Un nuovo rapporto da WalletHub ha classificato tutti i 50 stati in base al carico fiscale totale, offrendo uno sguardo d’insieme su ciò che pagano realmente i residenti. E nonostante la sua reputazione, la California non è il colpevole peggiore.

Invece, Hawaii, New York e Vermont sono in cima alla lista come gli stati in cui i residenti destinano la quota maggiore del loro reddito alle tasse statali e locali.

Nonostante la sua reputazione, la California non è il peggiore trasgressore quando si tratta di quanto del loro reddito va effettivamente alle tasse. Andrew S. – stock.adobe.com

L’analisi misura il carico fiscale come percentuale del reddito personale totale: un parametro più ampio e più significativo rispetto al semplice esame delle aliquote fiscali.

Questa distinzione è importante.

Sebbene la California vanti l’aliquota fiscale marginale massima sul reddito più alta della nazione, pari al 13,3%, per l’anno fiscale 2026, si colloca all’undicesimo posto in termini di pressione fiscale.

In altre parole, il Golden State potrebbe colpire duramente sulla carta i redditi più alti, ma la quota totale del reddito che i residenti pagano, considerando tutte le tasse, non è la più alta a livello nazionale.

Le Hawaii guidano il gruppo con un carico fiscale totale del 13,3%, trainato in gran parte dalle forti vendite e dalle accise. Segue New York con il 12,39%, seguito dal Vermont con l’11,1%, grazie in parte alla più alta pressione fiscale sulla proprietà del paese.

New York è al 12,39% per la pressione fiscale totale. woodsnorth – stock.adobe.com

All’estremità opposta dello spettro, l’Alaska si classifica come lo stato più favorevole alle tasse, con i residenti che pagano solo il 4,92% del loro reddito in tasse. Anche Florida, Tennessee e New Hampshire si collocano in prossimità dei livelli più bassi, il che li rende particolarmente attraenti per i residenti attenti alle tasse.

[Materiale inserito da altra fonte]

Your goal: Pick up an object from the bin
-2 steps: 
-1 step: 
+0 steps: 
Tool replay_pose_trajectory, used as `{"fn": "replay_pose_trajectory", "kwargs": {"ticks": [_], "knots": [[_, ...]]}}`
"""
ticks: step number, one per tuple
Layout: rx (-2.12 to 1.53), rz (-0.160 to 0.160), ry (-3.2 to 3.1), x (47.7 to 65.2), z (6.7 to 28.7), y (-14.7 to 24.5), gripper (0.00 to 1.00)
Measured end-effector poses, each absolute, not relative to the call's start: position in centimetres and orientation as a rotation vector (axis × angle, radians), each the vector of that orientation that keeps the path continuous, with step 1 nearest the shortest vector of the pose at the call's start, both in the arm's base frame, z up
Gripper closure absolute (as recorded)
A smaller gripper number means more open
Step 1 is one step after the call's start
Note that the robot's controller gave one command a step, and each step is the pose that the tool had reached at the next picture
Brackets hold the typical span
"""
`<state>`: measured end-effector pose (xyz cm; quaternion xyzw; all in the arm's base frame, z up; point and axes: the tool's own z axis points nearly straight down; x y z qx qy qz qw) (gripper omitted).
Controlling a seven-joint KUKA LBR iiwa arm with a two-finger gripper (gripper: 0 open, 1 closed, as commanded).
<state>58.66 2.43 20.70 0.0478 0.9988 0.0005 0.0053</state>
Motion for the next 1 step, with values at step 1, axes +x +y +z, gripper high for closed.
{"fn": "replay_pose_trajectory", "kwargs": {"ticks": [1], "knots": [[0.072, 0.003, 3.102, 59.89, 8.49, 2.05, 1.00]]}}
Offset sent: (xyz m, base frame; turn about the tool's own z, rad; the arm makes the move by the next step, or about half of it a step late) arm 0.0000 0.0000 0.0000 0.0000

“È facile rimanere sgomenti al momento delle tasse quando vedi quanto del tuo reddito perdi. Vivere in uno stato con un carico fiscale basso può alleviare parte di questo stress.

“Alcuni stati non applicano alcuna imposta sul reddito o sulle vendite, sebbene tutti gli stati abbiano qualche forma di tasse sulla proprietà e accise”, ha affermato l’analista di WalletHub Chip Lupo.

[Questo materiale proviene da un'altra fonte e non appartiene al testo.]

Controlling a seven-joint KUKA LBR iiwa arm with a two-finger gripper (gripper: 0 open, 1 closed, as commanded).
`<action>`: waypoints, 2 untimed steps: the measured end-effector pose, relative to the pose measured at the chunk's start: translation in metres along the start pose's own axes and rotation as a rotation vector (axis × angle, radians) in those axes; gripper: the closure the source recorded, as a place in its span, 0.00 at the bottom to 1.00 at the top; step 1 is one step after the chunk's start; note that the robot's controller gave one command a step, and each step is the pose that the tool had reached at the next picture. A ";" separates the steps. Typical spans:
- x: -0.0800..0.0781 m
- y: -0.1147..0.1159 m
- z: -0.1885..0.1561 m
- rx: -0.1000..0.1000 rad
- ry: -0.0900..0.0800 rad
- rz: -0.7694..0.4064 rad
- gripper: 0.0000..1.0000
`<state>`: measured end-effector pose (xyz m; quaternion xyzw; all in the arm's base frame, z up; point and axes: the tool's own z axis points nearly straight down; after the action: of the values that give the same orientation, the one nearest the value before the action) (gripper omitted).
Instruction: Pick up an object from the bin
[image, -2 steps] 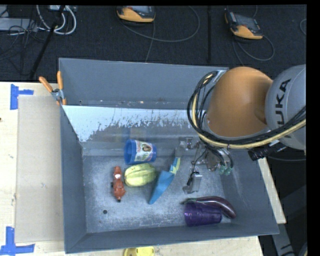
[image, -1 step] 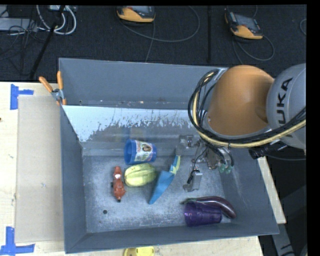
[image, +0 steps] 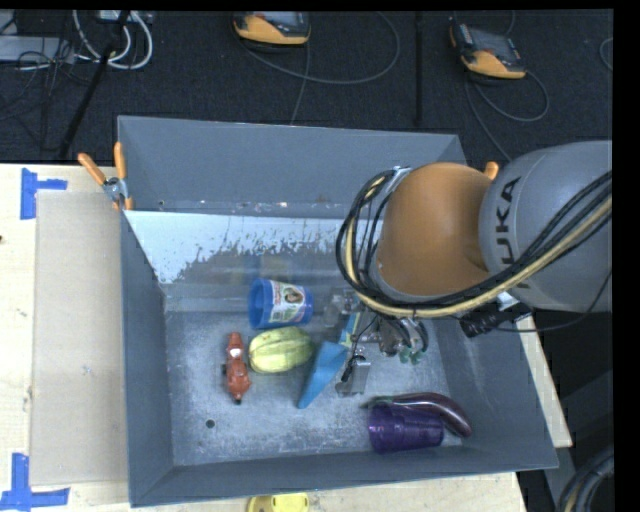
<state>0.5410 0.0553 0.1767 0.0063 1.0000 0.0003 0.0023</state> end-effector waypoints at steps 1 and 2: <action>0.008 0.026 0.069 0.000 0.001 -0.041 0.00; -0.009 0.021 0.104 0.001 -0.003 -0.074 0.00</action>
Offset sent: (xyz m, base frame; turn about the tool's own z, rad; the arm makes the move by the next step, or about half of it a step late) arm 0.0061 0.0221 -0.1067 -0.0752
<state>0.5507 0.0766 0.0723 -0.0309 0.9995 -0.0004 0.0037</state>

Lo studio WalletHub ha confrontato gli stati attraverso tre parametri chiave: tasse sulla proprietà, imposte sul reddito individuale e imposte totali sulle vendite e accise, calcolando ciascuno come quota del reddito personale dei residenti. Tali cifre sono state poi combinate per produrre una classifica complessiva del carico fiscale per ciascuno stato.

Il Vermont guida il paese nelle tasse sulla proprietà. coniglio75_fot – stock.adobe.com

Il rapporto suddivide il carico fiscale in tre categorie principali: imposte sulla proprietà, imposte sul reddito individuale e imposte sulle vendite e accise. Questo approccio evidenzia come gli Stati generano entrate in modi molto diversi.

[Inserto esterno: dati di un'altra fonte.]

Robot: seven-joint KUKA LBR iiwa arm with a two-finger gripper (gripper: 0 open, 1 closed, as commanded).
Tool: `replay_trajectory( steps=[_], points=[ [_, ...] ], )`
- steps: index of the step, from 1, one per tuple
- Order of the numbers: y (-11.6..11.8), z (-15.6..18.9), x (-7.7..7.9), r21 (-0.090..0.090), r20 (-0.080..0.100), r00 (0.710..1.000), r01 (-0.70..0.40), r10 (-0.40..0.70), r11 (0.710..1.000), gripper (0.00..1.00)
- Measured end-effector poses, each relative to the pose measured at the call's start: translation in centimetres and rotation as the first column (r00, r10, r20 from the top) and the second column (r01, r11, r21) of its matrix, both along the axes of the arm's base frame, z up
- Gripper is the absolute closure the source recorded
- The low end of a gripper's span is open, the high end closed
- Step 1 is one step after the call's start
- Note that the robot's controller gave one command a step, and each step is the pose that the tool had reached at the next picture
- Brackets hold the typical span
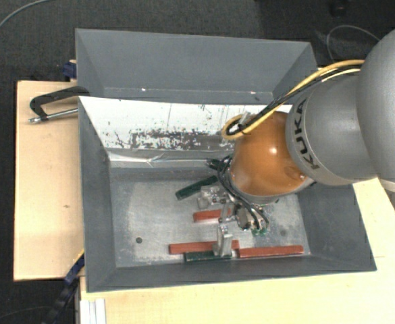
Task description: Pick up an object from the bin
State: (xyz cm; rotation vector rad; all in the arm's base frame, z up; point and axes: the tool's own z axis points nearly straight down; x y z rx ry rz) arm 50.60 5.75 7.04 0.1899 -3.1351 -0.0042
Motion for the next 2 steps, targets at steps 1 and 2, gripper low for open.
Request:
replay_trajectory(
  steps=[1, 2],
  points=[
    [-0.2, 0.3, 0.2, 0.000, 0.003, 1.000, 0.004, -0.004, 1.000, 1.00],
    [0.3, 14.8, 1.9, -0.006, 0.012, 0.884, -0.468, 0.468, 0.884, 1.00]
  ],
)
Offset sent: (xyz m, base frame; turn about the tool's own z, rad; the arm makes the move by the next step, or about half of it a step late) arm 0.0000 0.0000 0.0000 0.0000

Ad esempio, l’Oregon ha il più alto carico fiscale sul reddito, mentre diversi stati – tra cui Texas, Florida e Nevada – non applicano alcuna imposta sul reddito.

Il Vermont è in testa alle tasse sulla proprietà, mentre i residenti dell’Alabama pagano meno in quella categoria. Nel frattempo, le Hawaii sono ancora una volta in cima alla lista delle tasse sulle vendite, mentre i residenti del New Hampshire pagano di meno.

I risultati evidenziano anche un divario politico più ampio.

In media, gli stati con una tendenza democratica tendono ad avere oneri fiscali complessivi più elevati, mentre gli stati con tendenze repubblicane generalmente si posizionano più in basso, anche se spesso fanno più affidamento sulle imposte sulle vendite per compensare la differenza.

In definitiva, i dati mostrano che non esiste una risposta semplice quando si tratta di tasse. Gli stati a tassazione più bassa possono offrire meno servizi pubblici, mentre gli stati a tassazione più alta spesso forniscono programmi più robusti, lasciando ai residenti il ​​compito di soppesare i compromessi.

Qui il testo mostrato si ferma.